Grant was not and had never been a hunter. He ate game, just as he ate domestic animals, but he had never even thought of killing his own food, for it was just so terribly messy a job. He had always insisted that his meat of any kind be cooked completely through, for the sight—indeed sometimes even the mere thought—of blood could render his delicate stomach unable to hold food of any type for some little time. Besides, hunting as practiced by fort or station people had always included dogs—before the folk had had to eat them, the cats and even the rats and mice—and close proximity to any furred animal had always set Grant to sneezing, wheezing and coughing, his eyes so red and swollen and teary that he could not see clearly.

Because of Grant’s utter inexperience in the use of and his complete unfamiliarity with the construction and appearance of weapons—to him, all of the prodds and crossbows closely resembled each other—it were perhaps charitable to forgive the born blunderer his grievous error in arming himself for the imminent confrontation into which he had been most unwillingly dragooned.

After all, every person or other living thing that he had ever seen shot at and hit with a fired bullet or a loosed arrow or quarrel bolt or a prodd-pellet had immediately fallen, either dead or mortally wounded.

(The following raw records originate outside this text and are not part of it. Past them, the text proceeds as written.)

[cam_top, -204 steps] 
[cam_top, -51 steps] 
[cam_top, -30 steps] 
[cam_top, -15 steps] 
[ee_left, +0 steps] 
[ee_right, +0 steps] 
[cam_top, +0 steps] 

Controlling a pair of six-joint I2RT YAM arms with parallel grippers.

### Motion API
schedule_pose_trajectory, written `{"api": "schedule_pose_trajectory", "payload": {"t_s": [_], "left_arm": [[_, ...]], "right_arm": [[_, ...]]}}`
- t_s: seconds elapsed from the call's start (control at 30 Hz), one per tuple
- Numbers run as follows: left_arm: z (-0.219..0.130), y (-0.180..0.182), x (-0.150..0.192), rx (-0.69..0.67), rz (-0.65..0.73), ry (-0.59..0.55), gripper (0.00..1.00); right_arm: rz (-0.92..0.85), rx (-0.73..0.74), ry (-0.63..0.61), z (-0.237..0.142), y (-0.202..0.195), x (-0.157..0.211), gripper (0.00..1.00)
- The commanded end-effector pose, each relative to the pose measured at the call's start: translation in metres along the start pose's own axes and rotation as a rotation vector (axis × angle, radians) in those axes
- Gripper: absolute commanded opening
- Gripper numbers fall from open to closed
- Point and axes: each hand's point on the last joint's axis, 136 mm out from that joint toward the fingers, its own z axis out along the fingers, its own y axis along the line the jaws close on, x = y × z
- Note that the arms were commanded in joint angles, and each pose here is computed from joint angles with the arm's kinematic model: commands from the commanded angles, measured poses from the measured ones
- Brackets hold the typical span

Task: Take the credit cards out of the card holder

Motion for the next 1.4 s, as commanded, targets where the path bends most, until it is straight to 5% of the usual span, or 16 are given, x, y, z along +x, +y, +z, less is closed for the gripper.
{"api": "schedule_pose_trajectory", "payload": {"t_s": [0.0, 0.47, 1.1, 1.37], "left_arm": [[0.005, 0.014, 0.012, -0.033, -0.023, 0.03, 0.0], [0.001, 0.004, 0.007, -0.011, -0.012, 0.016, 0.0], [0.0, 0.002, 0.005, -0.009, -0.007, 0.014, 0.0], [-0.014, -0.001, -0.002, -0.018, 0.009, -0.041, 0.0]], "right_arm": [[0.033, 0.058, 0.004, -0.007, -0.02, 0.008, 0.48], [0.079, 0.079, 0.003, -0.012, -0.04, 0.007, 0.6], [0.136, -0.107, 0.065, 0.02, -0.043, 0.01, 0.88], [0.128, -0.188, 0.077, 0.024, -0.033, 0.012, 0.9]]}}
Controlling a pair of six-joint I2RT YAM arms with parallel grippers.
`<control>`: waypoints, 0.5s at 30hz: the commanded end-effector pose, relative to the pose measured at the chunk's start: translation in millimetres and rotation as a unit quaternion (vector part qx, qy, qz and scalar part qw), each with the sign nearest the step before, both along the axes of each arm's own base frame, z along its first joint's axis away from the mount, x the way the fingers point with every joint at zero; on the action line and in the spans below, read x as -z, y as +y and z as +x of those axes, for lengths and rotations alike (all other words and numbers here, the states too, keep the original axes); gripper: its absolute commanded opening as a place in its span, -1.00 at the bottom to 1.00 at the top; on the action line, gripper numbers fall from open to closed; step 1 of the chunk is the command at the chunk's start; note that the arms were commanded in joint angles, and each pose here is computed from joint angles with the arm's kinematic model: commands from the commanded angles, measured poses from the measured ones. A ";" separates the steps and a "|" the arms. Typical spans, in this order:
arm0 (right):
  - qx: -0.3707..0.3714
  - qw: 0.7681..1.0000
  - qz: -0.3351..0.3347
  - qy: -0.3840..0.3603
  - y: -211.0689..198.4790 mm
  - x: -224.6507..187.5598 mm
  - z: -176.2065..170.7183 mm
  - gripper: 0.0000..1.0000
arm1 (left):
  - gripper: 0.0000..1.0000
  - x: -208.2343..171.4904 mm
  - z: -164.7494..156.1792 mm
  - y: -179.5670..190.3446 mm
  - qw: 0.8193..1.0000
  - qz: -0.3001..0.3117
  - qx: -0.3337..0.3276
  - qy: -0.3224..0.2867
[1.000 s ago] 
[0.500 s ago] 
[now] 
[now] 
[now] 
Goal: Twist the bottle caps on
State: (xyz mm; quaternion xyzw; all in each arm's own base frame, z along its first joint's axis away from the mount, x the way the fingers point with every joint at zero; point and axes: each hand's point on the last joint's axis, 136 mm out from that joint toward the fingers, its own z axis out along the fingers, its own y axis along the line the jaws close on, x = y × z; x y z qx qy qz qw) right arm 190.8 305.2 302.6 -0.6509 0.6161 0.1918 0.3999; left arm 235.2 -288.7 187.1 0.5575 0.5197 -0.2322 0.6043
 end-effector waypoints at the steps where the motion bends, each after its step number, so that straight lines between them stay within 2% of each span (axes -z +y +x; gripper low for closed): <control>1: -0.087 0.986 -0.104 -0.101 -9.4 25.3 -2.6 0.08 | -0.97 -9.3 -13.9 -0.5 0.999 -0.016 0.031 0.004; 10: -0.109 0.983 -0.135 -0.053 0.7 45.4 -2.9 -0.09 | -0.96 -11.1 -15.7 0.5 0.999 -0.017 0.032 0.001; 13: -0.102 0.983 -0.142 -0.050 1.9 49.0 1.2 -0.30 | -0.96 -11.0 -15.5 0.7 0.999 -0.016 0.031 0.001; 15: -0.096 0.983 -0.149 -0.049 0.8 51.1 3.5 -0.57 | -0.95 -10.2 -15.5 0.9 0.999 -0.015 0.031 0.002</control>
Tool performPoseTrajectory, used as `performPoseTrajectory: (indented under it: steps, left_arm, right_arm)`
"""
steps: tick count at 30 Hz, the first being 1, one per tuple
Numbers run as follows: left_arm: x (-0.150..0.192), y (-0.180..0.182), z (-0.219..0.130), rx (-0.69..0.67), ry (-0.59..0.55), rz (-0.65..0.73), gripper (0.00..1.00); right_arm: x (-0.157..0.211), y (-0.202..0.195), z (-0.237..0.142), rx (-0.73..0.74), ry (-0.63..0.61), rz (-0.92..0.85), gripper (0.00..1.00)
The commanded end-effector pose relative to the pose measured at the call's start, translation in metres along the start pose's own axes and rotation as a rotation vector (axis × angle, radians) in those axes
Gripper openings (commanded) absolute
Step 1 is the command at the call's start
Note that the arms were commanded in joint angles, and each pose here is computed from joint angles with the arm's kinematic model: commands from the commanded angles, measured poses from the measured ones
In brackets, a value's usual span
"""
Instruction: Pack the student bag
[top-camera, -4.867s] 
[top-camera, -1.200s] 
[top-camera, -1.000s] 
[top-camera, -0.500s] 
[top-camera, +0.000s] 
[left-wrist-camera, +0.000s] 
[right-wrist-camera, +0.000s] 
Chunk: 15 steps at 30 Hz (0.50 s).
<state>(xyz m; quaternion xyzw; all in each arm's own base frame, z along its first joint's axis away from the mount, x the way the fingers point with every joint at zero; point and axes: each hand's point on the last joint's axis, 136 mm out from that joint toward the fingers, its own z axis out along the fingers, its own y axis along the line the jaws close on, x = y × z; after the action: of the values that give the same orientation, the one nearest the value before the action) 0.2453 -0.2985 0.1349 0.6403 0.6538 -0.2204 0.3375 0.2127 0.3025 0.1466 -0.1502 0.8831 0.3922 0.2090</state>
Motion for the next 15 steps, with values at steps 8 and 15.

Therefore, the young man had a much-overinflated faith in the never-failing efficacy of all firearms and other missile weapons. He did not for one single minute doubt that immediately his father blasted the holy silver bullet into the breast of the werebeast, Moray, the sinister, unnatural creature would curl up and die, thus proving for once and always to all and sundry of the misled, mutinous people that Director MacEvedy and the Reverend Mr. Falconer had been right all along.

He seriously doubted that he ever would have to actually make use of the heavy, clumsy, terribly dusty weapon he finally chose, but he always had obeyed his father, and his father had instructed him to cooperate in every way with the Reverend Gerald Falconer.

He left the room that housed the director’s modest arsenal with a medium-weight crossbow and a belt pouch of quarrels, just as he had been bidden to do. However, that device which he took for a crossbow, because of very similar shape, was actually a double-stringed prodd or stone-thrower, while the pouch of quarrel shafts—which, of course, he had not bothered to check, nor likely would have known for what differences to look, had he checked—were tipped with smooth, blunt horn heads and were intended for use in a lighter, one-stringed weapon when hunting birds or rabbits.